Responsibilities will involve:
1. Theoretical Modelling
a. Develop theoretical models for thermal metamaterials, topological thermal systems, non-Hermitian transport, and nonreciprocal thermal photonics.
b. Apply many-body heat-transfer theory to analyse conductive, convective, and radiative coupling in complex thermal and thermophotonic systems.
c. Perform band-structure, eigenmode, and topological property calculations for thermal and thermophotonic systems.
2. Finite-Element and Multiphysics Simulation
a. Develop and implement custom finite-element and numerical programs to solve heat-transfer problems in complex geometries and heterogeneous environments.

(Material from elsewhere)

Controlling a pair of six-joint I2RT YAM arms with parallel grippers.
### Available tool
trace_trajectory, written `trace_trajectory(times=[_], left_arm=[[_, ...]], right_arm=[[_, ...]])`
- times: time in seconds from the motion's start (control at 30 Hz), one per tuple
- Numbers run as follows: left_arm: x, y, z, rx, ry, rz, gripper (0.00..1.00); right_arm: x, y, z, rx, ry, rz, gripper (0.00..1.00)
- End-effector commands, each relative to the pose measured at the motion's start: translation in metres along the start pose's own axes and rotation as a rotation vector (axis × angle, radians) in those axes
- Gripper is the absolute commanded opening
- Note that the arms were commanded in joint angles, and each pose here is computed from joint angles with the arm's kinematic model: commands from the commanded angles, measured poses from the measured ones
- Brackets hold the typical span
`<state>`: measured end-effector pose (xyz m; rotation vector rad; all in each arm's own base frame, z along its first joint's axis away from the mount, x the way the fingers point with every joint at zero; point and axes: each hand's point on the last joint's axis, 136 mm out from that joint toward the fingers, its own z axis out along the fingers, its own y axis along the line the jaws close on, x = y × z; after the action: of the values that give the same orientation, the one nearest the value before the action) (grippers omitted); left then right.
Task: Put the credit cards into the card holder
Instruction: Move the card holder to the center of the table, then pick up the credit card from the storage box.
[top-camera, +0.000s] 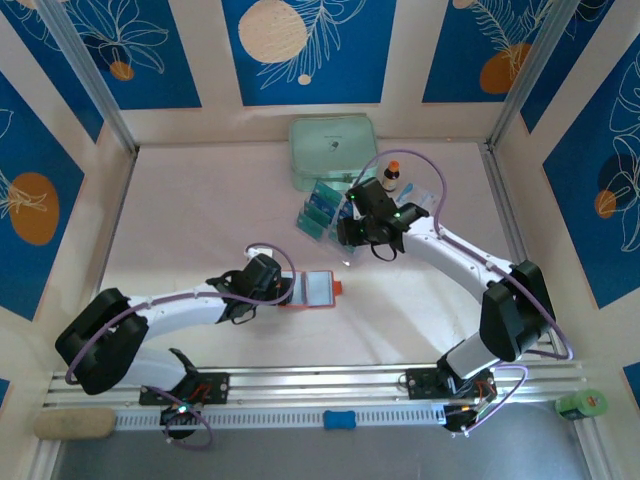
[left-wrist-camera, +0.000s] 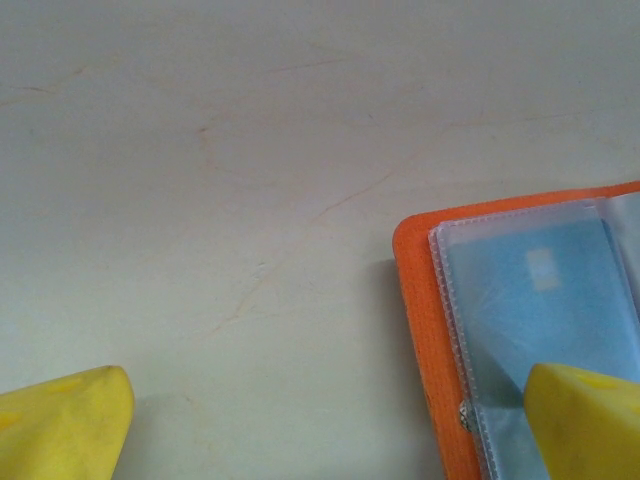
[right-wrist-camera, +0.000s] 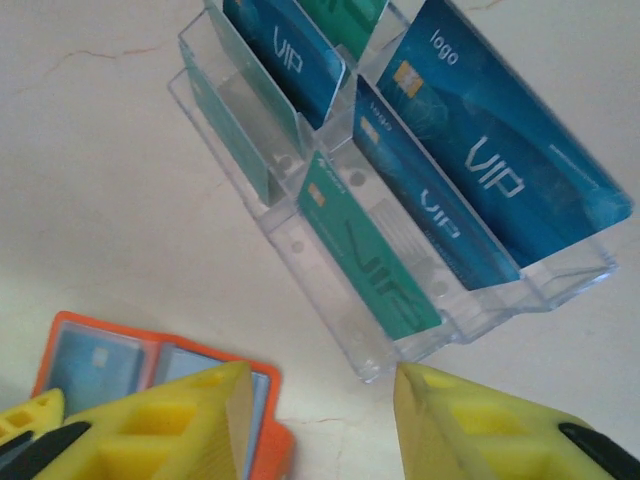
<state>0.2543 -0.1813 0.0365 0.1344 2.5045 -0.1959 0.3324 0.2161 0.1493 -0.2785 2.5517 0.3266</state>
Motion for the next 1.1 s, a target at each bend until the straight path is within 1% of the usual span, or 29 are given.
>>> trace_trajectory(times=[0.0,0.07,0.1,0.17,0.2,0.23,0.27,0.3,0.33,0.47,0.63,0.8,0.87,1.03,1.07], left_arm=[[-0.004,0.002,-0.003,0.004,-0.017,-0.032,1.00],[-0.005,0.002,-0.002,0.008,-0.019,-0.032,1.00],[-0.005,0.001,-0.002,0.010,-0.019,-0.034,1.00],[-0.005,0.001,-0.003,0.009,-0.019,-0.033,1.00],[-0.005,0.001,-0.003,0.010,-0.019,-0.034,1.00],[-0.005,0.001,-0.003,0.009,-0.019,-0.032,1.00],[-0.006,0.001,-0.003,0.009,-0.020,-0.033,1.00],[-0.006,0.001,-0.003,0.010,-0.020,-0.033,1.00],[-0.007,0.001,-0.003,0.010,-0.024,-0.034,1.00],[-0.006,0.001,-0.002,0.010,-0.022,-0.033,1.00],[-0.006,0.001,-0.003,0.011,-0.024,-0.034,1.00],[-0.006,0.001,-0.002,0.009,-0.023,-0.032,1.00],[-0.006,0.001,-0.001,0.009,-0.022,-0.033,1.00],[-0.006,0.000,-0.001,0.010,-0.023,-0.033,1.00],[-0.007,0.000,-0.002,0.011,-0.025,-0.033,1.00]], right_arm=[[-0.016,-0.002,-0.008,-0.006,-0.056,-0.026,0.46],[-0.018,-0.001,-0.010,-0.041,-0.043,-0.031,0.46],[-0.020,-0.002,-0.010,-0.038,-0.040,-0.030,0.48],[-0.021,-0.007,-0.010,-0.022,-0.033,-0.023,0.56],[-0.023,-0.010,-0.010,-0.009,-0.038,-0.016,0.63],[-0.024,-0.013,-0.010,0.002,-0.045,-0.015,0.78],[-0.025,-0.014,-0.010,0.008,-0.051,-0.014,0.88],[-0.026,-0.015,-0.010,0.013,-0.056,-0.010,0.95],[-0.027,-0.017,-0.010,0.015,-0.057,-0.003,0.99],[-0.033,-0.019,-0.012,0.018,-0.085,0.003,0.99],[-0.037,-0.018,-0.015,0.022,-0.075,-0.069,0.99],[-0.044,-0.012,-0.021,-0.023,-0.144,-0.080,0.99],[-0.041,-0.007,-0.023,-0.060,-0.123,-0.087,0.99],[-0.030,-0.003,-0.012,-0.100,-0.069,-0.084,1.00],[-0.027,0.000,-0.010,-0.115,-0.053,-0.095,0.97]])
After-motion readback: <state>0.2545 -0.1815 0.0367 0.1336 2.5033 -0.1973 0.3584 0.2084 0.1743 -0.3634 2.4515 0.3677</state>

b. Model heat conduction, convection, radiation, and coupled thermal–optical phenomena under multiple heat-source excitation and complex boundary conditions.
c. Use finite-element simulation tools such as COMSOL Multiphysics, together with MATLAB or Python, to design and optimise thermal crystals, thermal metamaterials, and nanophotonic structures.
3. Nanofabrication & Experimental Characterisation
a. Fabricate thermal crystals, thermal metamaterials, and nanophotonic structures using standard micro- and nanofabrication processes.
b. Support device preparation, sample processing, and structural characterisation for thermal and photonic experiments.
c. Perform optical, infrared, and near-field characterisation using techniques such as Fourier-transform infrared spectroscopy, infrared microscopy, and scattering-type scanning near-field optical microscopy.
4. Data Analysis & Reporting
a. Manage the collection, preprocessing, and large-scale analysis of experimental and simulation datasets.
b. Prepare technical reports, publications, figures, and presentations for academic, project-related, and collaborative research outputs.
5. Project Management & Collaboration
b) Contribute to project planning, timelines, and milestones.
c) Take responsibility for delivering research milestones within project timelines.
6. Innovation & Intellectual Property
d) Contribute to patent filings, technology disclosures, and commercialization efforts.
e) Publish findings in high-impact journals and present at leading conferences.
Qualifications
• Master’s degree or equivalent degree in in Energy Science and Engineering, Physics, Photonics, Electrical Engineering, or a closely related discipline from a reputable University/Institute is preferred, or equivalent related experience.
• Candidates with a strong background in thermal metamaterials, heat transfer, topological physics, non-Hermitian physics, nanophotonics, thermal photonics, or nonreciprocal thermal systems would be preferred.
• Experience in theoretical modelling and numerical simulation of conductive, convective, radiative, or coupled multiphysics heat-transfer systems.
• Demonstrated capability in finite-element modelling and custom numerical programming for complex thermal systems, especially systems involving multiple heat sources, heterogeneous environments, and complex boundary conditions.
• Familiarity with simulation and programming tools such as COMSOL Multiphysics, MATLAB, Python, or equivalent numerical platforms would be advantageous.
• Experience in designing thermal crystals, thermal metamaterials, photonic crystals, nanophotonic structures, or related engineered thermal/photonic systems would be an advantage.
• Good publication record in relevant research areas would be advantageous.
• Excellent communication skills and the ability to work effectively in a collaborative research environment.
• Strong analytical, problem-solving, technical writing, and presentation skills.
• Self-motivated, able to work independently, and collaborate within a diverse team.
• Open to Fixed Term Contract.